— Information shown —
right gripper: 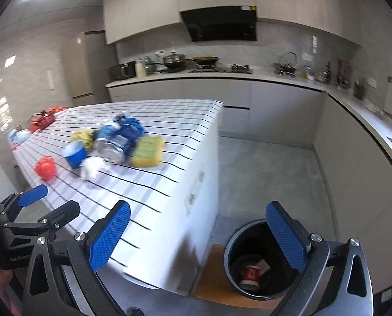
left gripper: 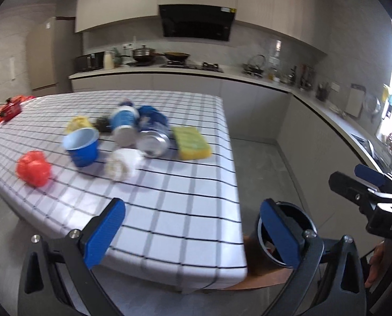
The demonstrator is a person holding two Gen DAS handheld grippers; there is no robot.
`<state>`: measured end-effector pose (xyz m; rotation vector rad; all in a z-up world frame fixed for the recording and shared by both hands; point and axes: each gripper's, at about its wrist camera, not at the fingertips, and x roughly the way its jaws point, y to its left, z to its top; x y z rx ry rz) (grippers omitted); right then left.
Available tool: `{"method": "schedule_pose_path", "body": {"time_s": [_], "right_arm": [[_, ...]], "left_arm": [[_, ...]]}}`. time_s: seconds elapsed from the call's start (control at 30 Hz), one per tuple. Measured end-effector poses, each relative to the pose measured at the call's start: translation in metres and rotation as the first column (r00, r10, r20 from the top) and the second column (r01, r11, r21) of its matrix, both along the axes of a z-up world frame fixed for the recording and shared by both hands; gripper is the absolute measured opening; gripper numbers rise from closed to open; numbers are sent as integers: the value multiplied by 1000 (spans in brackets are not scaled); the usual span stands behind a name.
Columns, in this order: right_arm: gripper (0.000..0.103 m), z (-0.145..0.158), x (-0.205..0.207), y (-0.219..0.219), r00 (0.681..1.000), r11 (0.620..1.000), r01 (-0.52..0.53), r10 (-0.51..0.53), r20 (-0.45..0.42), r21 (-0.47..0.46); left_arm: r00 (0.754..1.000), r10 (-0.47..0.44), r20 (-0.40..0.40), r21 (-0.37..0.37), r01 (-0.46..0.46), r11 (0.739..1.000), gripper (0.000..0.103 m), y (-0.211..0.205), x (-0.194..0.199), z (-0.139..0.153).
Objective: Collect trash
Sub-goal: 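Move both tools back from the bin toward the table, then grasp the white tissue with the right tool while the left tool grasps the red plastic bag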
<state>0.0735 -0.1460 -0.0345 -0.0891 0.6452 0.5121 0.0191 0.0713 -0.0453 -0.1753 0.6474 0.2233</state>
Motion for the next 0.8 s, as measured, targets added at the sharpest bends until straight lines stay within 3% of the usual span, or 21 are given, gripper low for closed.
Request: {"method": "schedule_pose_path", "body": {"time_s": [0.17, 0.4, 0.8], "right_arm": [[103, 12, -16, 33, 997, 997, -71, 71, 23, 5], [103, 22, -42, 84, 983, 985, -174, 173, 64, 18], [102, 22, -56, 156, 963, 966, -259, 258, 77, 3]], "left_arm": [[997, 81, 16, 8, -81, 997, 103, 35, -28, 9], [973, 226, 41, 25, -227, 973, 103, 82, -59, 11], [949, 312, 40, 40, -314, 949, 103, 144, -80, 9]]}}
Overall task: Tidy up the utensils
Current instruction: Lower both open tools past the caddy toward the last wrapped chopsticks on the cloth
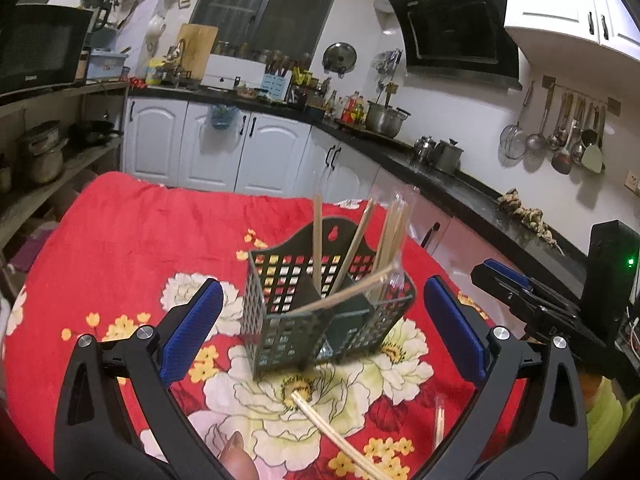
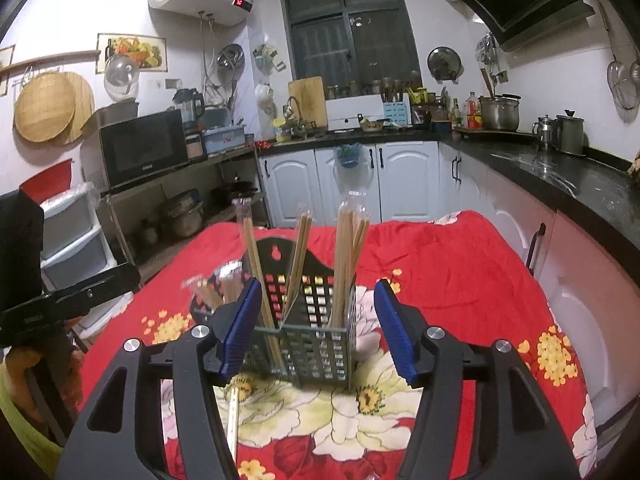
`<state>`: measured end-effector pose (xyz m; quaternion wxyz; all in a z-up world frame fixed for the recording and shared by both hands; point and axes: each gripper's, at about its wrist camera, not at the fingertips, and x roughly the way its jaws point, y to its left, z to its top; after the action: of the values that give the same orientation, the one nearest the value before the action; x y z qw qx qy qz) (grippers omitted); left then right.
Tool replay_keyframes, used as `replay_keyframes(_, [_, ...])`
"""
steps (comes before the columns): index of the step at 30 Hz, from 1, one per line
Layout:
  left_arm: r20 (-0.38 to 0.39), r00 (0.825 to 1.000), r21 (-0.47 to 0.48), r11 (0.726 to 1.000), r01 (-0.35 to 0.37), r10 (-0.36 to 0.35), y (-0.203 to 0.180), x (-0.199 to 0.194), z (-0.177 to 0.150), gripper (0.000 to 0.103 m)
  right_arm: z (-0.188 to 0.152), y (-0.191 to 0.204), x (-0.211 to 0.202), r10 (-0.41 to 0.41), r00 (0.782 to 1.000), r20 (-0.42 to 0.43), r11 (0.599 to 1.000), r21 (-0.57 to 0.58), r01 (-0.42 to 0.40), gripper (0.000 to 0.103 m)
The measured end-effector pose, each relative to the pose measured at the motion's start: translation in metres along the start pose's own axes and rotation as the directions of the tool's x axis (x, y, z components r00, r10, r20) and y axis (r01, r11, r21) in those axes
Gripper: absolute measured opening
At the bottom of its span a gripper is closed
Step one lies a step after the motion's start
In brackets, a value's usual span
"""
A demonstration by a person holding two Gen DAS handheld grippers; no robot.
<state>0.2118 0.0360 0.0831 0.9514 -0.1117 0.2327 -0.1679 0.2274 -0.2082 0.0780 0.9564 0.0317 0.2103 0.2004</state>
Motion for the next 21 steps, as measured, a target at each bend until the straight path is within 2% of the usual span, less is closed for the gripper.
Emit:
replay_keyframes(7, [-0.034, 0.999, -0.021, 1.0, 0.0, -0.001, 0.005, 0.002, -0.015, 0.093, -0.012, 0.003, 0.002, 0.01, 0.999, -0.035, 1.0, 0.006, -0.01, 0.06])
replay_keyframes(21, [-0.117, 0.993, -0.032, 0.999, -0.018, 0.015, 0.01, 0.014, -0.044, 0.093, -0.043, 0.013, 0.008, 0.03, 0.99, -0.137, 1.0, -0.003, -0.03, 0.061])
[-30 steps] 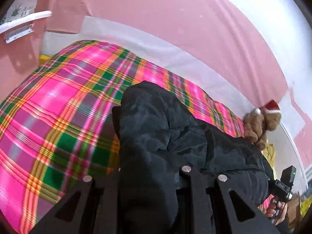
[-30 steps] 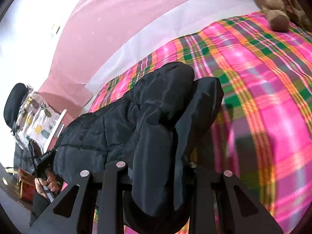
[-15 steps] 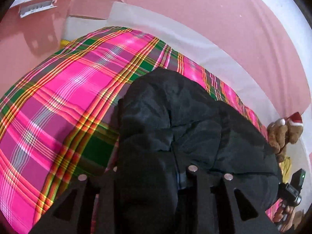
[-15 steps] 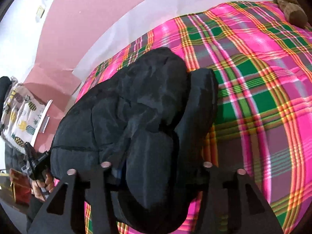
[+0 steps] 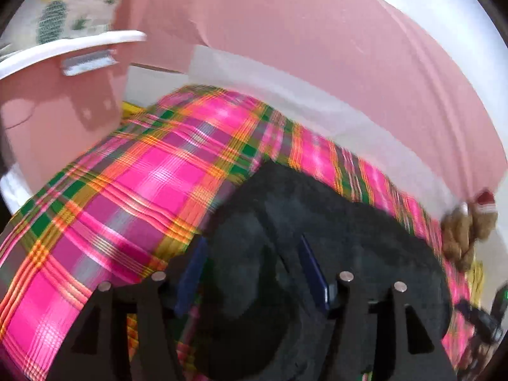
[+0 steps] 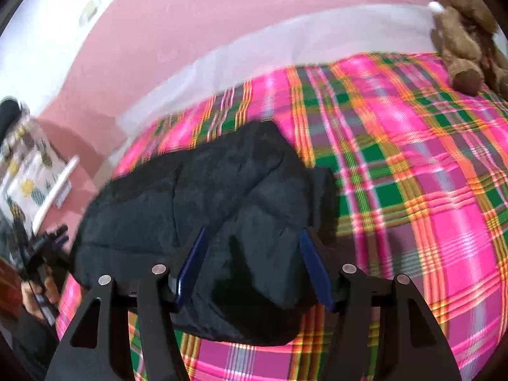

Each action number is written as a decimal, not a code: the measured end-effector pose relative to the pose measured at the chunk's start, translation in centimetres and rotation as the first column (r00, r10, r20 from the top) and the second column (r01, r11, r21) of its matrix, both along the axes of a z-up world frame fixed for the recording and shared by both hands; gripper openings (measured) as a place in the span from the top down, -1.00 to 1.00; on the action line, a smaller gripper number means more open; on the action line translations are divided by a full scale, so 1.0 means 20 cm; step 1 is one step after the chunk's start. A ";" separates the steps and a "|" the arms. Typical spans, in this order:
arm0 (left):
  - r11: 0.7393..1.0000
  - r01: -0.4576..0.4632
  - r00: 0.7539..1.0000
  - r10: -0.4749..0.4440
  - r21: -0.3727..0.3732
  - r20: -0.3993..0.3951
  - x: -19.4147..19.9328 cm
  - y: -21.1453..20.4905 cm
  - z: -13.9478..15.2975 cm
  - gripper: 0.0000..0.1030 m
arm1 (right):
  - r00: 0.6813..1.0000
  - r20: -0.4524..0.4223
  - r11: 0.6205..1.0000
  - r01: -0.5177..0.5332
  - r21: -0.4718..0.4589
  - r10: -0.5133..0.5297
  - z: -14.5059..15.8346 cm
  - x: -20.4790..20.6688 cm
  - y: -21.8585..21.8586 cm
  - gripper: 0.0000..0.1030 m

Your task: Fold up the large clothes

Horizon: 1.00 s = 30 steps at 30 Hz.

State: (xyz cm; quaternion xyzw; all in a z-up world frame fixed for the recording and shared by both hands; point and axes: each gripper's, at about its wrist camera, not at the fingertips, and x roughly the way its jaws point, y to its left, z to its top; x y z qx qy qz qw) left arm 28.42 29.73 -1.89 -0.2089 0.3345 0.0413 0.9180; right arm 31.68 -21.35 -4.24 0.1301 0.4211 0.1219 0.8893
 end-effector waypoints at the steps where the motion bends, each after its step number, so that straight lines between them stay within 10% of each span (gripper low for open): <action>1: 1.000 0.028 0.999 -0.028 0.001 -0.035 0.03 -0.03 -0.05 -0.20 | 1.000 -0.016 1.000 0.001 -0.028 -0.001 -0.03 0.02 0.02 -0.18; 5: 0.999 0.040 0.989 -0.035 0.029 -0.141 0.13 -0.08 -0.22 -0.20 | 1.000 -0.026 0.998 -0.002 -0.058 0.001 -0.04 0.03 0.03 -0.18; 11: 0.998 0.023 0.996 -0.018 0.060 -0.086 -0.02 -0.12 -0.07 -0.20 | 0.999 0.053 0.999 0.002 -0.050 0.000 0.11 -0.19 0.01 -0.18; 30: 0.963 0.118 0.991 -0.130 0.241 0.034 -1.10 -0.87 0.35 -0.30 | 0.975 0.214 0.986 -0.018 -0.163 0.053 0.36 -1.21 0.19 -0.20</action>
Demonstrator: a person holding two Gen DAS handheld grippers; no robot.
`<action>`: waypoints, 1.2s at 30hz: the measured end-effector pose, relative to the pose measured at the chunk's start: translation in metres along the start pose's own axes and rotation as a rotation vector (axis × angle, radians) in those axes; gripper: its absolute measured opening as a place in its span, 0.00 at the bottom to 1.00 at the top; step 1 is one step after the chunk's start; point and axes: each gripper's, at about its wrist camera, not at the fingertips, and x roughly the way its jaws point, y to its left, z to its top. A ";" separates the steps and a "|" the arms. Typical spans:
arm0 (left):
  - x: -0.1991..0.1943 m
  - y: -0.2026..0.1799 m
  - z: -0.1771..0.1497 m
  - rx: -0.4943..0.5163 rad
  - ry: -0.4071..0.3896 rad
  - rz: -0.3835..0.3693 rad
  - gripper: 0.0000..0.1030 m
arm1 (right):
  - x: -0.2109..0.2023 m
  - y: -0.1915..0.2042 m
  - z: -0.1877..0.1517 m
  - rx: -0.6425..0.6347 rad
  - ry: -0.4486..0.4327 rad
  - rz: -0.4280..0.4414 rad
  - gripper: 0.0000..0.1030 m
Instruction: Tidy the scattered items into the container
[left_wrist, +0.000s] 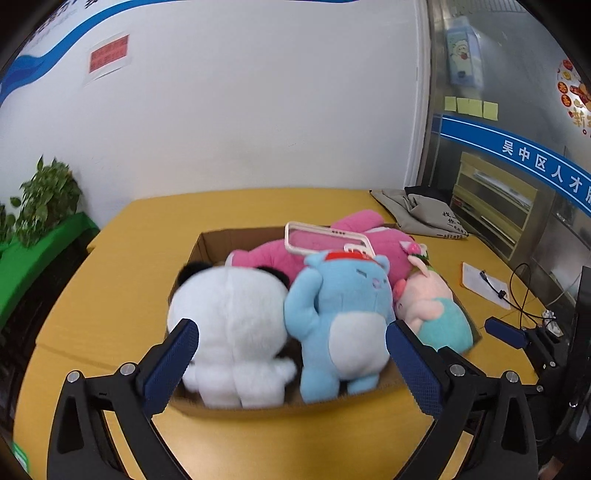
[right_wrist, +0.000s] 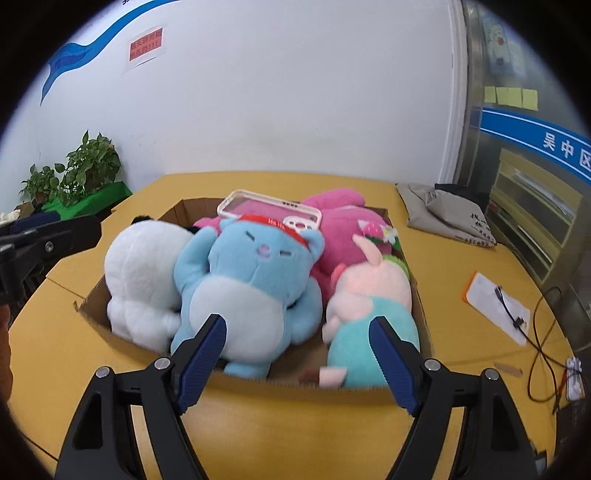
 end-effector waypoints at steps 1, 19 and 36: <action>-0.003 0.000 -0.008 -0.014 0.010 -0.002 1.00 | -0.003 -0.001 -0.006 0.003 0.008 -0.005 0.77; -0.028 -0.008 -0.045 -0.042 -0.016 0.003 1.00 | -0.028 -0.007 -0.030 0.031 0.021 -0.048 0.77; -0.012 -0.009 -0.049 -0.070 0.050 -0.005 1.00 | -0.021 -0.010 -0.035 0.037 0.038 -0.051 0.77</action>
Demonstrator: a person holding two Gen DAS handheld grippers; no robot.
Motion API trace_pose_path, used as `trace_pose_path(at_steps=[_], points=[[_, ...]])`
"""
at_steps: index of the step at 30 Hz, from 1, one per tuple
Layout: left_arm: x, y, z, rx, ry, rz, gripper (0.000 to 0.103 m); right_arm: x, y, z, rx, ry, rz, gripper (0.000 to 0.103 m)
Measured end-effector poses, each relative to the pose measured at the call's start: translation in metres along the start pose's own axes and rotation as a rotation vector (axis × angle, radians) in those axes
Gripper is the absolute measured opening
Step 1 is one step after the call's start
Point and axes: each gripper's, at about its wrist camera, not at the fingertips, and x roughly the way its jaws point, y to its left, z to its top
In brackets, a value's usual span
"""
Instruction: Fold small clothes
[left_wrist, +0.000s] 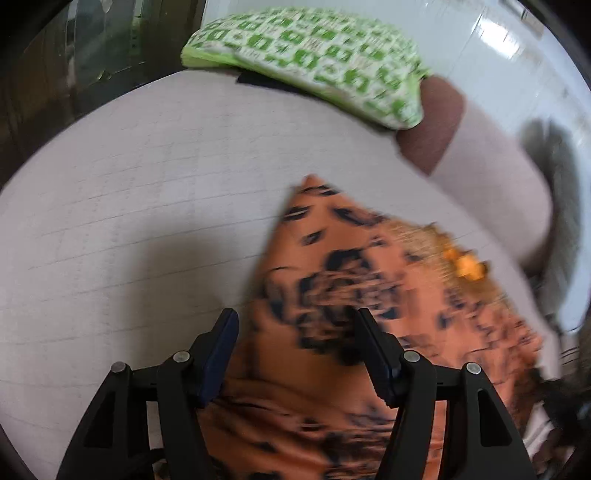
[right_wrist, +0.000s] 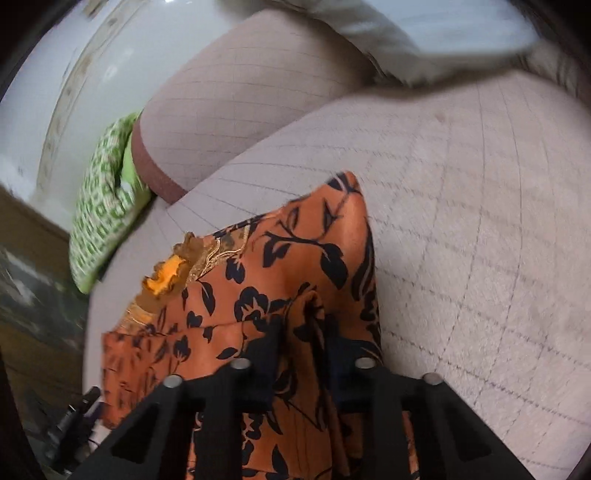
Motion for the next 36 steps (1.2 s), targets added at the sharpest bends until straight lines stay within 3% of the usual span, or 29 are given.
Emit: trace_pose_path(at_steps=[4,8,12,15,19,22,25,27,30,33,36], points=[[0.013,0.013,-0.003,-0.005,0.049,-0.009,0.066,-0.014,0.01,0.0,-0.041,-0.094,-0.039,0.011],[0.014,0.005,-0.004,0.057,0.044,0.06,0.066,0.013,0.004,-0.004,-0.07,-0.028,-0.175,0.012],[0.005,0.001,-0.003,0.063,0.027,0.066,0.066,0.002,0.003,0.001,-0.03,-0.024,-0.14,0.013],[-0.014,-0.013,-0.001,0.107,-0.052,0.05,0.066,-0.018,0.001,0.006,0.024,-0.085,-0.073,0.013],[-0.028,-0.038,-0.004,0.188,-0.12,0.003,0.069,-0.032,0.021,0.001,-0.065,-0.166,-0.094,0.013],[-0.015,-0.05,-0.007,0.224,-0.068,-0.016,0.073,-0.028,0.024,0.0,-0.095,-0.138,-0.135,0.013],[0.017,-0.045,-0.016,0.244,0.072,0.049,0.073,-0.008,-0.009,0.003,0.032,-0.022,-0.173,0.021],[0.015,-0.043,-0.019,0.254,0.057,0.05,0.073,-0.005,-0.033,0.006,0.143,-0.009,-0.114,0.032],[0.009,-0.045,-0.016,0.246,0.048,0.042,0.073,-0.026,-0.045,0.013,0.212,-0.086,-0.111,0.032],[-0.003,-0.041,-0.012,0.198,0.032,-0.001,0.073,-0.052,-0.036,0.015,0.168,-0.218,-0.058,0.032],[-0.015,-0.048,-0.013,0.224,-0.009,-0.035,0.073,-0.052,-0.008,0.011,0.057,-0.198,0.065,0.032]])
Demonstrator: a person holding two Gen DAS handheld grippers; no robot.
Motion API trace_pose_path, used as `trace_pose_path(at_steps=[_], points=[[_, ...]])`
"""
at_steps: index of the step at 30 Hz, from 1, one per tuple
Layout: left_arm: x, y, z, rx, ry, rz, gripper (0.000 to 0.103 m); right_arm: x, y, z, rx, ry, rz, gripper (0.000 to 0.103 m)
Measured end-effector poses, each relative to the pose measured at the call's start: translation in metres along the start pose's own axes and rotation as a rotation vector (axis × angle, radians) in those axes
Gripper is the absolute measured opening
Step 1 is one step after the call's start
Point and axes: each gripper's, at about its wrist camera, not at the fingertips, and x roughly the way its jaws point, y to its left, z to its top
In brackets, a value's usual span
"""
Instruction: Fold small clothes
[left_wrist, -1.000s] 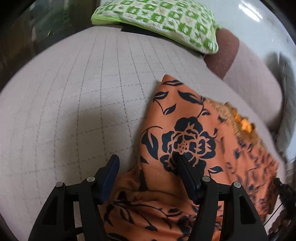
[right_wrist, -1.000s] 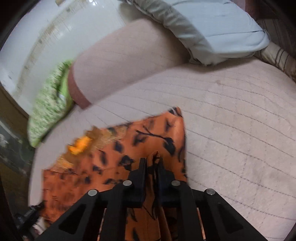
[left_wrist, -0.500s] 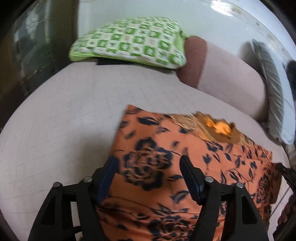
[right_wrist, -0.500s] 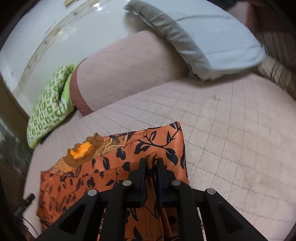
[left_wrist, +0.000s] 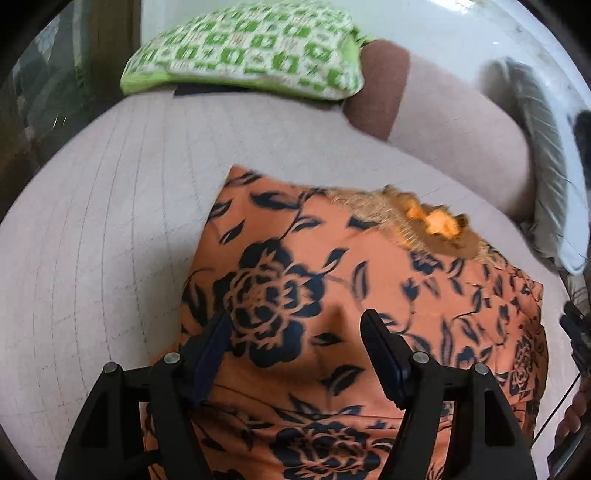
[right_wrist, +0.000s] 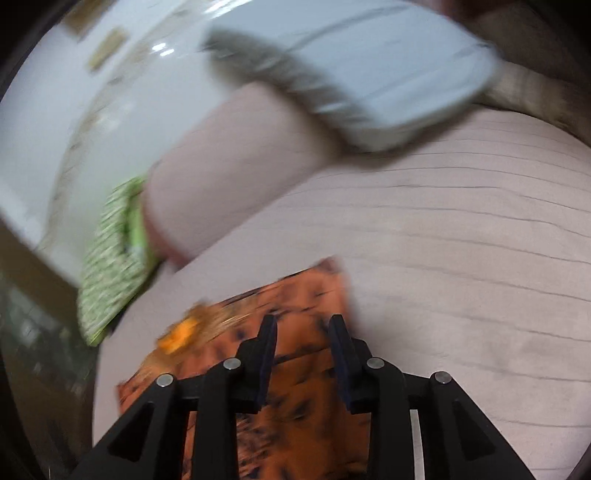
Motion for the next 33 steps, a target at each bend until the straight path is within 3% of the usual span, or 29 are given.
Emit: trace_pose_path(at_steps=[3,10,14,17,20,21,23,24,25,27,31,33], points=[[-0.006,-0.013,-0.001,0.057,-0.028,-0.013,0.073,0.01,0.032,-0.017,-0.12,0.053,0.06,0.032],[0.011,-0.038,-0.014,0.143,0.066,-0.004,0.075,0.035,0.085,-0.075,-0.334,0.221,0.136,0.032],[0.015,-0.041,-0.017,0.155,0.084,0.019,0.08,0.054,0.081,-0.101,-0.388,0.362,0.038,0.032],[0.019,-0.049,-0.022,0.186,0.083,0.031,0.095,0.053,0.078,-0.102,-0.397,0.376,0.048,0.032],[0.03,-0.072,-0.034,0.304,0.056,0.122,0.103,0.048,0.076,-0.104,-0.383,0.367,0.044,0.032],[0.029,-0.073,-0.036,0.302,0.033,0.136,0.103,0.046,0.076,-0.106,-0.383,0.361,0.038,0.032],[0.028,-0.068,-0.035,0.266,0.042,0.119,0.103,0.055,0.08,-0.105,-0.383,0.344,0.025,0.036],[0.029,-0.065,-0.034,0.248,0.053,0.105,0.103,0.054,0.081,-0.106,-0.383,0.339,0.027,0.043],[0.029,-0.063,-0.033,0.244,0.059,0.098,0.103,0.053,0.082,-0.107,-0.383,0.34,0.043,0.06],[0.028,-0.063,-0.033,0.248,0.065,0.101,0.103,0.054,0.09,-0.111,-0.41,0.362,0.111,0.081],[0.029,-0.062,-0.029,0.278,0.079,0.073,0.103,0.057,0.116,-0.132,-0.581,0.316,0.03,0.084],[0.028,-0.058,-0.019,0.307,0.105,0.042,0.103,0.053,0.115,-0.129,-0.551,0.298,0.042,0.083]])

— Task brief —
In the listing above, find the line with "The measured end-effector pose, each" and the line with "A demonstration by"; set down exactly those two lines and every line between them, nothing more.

— Written answer —
The measured end-effector pose, each relative to the pose measured at the motion's start: translation in metres along the start pose's own axes and rotation as the directions of the tool's x axis (x, y, z components r00, r10, r20) and y axis (r01, r11, r21) in those axes
Gripper: absolute measured opening
At the bottom of its span a gripper is closed
Step one lies a step after the motion's start
In brackets, a value's usual span
"""
A demonstration by a person holding two Gen DAS handheld grippers; no robot.

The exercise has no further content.